Exercise aim
Each record should be reproduced exactly.

Recorded data
*** Block opens ***
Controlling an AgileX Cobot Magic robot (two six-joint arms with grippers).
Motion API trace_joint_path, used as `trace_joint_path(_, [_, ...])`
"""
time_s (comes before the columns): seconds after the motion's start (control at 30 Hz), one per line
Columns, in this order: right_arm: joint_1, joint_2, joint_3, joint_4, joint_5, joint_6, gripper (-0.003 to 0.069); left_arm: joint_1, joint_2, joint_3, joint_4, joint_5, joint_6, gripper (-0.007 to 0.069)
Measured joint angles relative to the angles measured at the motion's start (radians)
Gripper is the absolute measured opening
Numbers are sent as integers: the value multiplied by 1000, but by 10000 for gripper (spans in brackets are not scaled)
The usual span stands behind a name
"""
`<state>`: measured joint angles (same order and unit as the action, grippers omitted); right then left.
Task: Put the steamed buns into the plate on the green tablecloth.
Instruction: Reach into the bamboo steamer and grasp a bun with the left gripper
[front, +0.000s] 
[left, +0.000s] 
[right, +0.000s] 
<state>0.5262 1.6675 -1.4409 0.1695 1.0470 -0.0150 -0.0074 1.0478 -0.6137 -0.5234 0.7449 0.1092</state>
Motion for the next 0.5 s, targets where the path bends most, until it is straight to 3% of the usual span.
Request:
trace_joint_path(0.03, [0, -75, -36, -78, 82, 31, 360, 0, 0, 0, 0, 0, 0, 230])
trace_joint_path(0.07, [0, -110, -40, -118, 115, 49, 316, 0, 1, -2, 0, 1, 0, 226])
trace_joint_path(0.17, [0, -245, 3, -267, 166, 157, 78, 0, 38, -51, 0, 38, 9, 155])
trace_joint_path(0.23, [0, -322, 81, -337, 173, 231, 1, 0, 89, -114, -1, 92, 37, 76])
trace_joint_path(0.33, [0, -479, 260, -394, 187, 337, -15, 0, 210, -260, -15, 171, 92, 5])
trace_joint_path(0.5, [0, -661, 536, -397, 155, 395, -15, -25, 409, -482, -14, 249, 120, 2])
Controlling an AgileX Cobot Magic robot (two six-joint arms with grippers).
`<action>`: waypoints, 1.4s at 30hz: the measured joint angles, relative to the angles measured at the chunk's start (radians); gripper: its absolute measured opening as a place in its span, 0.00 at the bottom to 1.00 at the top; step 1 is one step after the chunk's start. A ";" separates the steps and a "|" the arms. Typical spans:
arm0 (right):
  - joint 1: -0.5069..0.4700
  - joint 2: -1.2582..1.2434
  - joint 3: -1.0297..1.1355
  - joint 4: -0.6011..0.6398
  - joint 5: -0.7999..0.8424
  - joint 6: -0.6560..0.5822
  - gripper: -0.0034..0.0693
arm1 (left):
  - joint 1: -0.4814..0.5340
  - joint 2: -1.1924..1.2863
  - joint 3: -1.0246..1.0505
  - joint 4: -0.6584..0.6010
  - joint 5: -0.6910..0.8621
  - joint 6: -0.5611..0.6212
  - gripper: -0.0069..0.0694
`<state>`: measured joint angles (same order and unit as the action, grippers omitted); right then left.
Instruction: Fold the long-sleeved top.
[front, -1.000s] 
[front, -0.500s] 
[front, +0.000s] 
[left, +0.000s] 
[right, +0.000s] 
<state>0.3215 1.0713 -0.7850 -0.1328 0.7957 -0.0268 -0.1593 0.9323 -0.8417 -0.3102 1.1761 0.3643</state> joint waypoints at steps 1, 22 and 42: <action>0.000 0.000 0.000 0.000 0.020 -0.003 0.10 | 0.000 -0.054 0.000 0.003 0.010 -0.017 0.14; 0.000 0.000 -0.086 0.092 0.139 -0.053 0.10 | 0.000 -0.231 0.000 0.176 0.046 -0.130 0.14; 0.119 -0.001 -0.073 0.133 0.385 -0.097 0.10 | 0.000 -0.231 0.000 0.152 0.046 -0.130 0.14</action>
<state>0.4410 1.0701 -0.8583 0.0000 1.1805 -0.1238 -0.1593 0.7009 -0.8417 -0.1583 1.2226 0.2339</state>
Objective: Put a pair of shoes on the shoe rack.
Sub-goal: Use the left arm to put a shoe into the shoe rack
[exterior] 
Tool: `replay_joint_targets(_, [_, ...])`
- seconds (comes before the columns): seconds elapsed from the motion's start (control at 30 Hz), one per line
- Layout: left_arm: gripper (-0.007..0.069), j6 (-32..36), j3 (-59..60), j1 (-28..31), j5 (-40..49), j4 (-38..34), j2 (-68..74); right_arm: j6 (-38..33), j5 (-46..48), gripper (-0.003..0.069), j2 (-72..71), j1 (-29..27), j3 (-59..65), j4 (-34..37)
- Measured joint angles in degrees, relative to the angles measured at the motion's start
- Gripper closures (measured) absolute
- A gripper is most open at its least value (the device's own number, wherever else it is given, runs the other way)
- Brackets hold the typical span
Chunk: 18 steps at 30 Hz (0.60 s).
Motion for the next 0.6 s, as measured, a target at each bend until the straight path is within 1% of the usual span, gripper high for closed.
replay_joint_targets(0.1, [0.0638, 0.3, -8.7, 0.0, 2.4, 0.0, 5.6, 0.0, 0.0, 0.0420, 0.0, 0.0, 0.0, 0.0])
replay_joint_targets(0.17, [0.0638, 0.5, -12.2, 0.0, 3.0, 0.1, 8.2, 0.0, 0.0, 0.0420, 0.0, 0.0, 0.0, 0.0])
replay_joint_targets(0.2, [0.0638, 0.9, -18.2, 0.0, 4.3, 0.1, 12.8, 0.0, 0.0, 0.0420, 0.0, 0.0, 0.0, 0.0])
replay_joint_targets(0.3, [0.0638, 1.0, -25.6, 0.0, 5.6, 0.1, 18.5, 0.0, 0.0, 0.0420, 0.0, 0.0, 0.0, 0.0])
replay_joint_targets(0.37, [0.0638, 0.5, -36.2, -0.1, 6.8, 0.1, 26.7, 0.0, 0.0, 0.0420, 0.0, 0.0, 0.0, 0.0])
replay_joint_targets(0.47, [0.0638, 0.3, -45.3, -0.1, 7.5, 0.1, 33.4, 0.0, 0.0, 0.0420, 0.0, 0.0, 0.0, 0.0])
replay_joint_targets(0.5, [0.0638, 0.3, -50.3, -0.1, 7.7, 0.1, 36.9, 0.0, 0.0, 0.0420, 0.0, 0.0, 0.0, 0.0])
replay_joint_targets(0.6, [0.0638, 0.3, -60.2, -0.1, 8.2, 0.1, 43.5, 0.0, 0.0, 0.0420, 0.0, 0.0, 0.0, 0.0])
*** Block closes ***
Final answer
Controlling an AgileX Cobot Magic robot (two six-joint arms with grippers).
Motion API trace_joint_path, used as `trace_joint_path(_, [_, ...])`
"""
time_s (comes before the columns): seconds after the motion's start (control at 30 Hz), one per line
Columns, in this order: right_arm: joint_1, joint_2, joint_3, joint_4, joint_5, joint_6, gripper (-0.003 to 0.069); left_arm: joint_1, joint_2, joint_3, joint_4, joint_5, joint_6, gripper (-0.007 to 0.069)
Measured joint angles relative to the angles measured at the motion's start (radians)
Gripper is the absolute measured opening
Numbers are sent as integers: the value multiplied by 1000, but by 10000 for gripper (spans in brackets are not scaled)
The usual span stands behind a name
"""
`<state>`: measured joint angles (same order and unit as the action, grippers omitted); right then left.
Task: Put the steamed buns into the plate on the green tablecloth.
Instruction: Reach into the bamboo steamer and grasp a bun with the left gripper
[front, +0.000s] 
[left, +0.000s] 
[right, +0.000s] 
<state>0.5262 1.6675 -1.4409 0.1695 1.0470 -0.0150 -0.0074 1.0478 -0.6137 -0.5234 0.7449 0.1092</state>
Motion for the next 0.5 s, targets where the path bends most, until it is straight to 3% of the usual span.
Request:
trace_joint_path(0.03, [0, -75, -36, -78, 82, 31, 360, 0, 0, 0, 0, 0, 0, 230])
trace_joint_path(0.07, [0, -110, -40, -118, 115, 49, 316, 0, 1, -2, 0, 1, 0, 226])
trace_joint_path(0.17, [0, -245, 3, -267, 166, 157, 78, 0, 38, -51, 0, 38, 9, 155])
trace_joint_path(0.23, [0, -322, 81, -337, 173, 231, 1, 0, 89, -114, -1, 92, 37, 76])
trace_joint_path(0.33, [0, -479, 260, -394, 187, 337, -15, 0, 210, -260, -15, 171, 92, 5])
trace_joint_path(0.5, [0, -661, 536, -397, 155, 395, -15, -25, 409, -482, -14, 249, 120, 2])
Controlling an AgileX Cobot Magic robot (two six-joint arms with grippers).
`<action>`: waypoints, 1.4s at 30hz: the measured joint angles, relative to the angles measured at the chunk's start (radians); gripper: its absolute measured opening as a place in its span, 0.00 at the bottom to 1.00 at the top; step 1 is one step after the chunk's start. A ";" separates the steps and a "|" the arms. Typical spans:
arm0 (right):
  - joint 1: -0.5069..0.4700
  - joint 2: -1.2582..1.2434
  - joint 3: -1.0297..1.1355
  - joint 4: -0.6011..0.6398
  - joint 5: -0.7999..0.8424
  - joint 6: -0.6560..0.5822
  - gripper: -0.0034..0.0693
arm1 (left):
  - joint 1: -0.4814..0.5340
  - joint 2: -1.1924..1.2863
  - joint 3: -1.0246..1.0505
  - joint 4: -0.6584..0.6010
  - joint 5: -0.6910..0.8621
  - joint 6: -0.5611..0.6212
  - gripper: -0.0069..0.0694
`<state>`: measured joint angles (same order and unit as the action, grippers omitted); right then left.
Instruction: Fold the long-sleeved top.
[front, -1.000s] 
[front, -0.500s] 
[front, +0.000s] 
[left, +0.000s] 
[right, +0.000s] 
<state>0.3215 1.0713 -0.7850 -0.1328 0.7957 -0.0268 -0.1593 0.9323 -0.8417 -0.3102 1.1761 0.3643</state> joint waypoints at steps 1, 22 and 42: <action>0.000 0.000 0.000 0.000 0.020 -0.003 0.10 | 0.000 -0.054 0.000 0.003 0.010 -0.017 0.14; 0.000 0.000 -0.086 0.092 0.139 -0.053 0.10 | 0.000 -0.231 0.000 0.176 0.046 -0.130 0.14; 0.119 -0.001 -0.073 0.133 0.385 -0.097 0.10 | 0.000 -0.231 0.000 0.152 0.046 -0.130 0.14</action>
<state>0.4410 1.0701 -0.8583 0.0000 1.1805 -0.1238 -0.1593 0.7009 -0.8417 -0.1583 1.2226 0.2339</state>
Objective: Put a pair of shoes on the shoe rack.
Sub-goal: Use the left arm to put a shoe into the shoe rack
[exterior] 
Tool: `replay_joint_targets(_, [_, ...])`
- seconds (comes before the columns): seconds elapsed from the motion's start (control at 30 Hz), one per line
- Layout: left_arm: gripper (-0.007..0.069), j6 (-32..36), j3 (-59..60), j1 (-28..31), j5 (-40..49), j4 (-38..34), j2 (-68..74); right_arm: j6 (-38..33), j5 (-46..48), gripper (-0.003..0.069), j2 (-72..71), j1 (-29..27), j3 (-59..65), j4 (-34..37)
- Measured joint angles in degrees, relative to the angles measured at the motion's start
- Gripper closures (measured) absolute
- A gripper is most open at its least value (the device's own number, wherever else it is given, runs the other way)
- Brackets hold the typical span
Chunk: 18 steps at 30 Hz (0.60 s).
Motion for the next 0.6 s, as measured, a target at each bend until the straight path is within 1% of the usual span, gripper high for closed.
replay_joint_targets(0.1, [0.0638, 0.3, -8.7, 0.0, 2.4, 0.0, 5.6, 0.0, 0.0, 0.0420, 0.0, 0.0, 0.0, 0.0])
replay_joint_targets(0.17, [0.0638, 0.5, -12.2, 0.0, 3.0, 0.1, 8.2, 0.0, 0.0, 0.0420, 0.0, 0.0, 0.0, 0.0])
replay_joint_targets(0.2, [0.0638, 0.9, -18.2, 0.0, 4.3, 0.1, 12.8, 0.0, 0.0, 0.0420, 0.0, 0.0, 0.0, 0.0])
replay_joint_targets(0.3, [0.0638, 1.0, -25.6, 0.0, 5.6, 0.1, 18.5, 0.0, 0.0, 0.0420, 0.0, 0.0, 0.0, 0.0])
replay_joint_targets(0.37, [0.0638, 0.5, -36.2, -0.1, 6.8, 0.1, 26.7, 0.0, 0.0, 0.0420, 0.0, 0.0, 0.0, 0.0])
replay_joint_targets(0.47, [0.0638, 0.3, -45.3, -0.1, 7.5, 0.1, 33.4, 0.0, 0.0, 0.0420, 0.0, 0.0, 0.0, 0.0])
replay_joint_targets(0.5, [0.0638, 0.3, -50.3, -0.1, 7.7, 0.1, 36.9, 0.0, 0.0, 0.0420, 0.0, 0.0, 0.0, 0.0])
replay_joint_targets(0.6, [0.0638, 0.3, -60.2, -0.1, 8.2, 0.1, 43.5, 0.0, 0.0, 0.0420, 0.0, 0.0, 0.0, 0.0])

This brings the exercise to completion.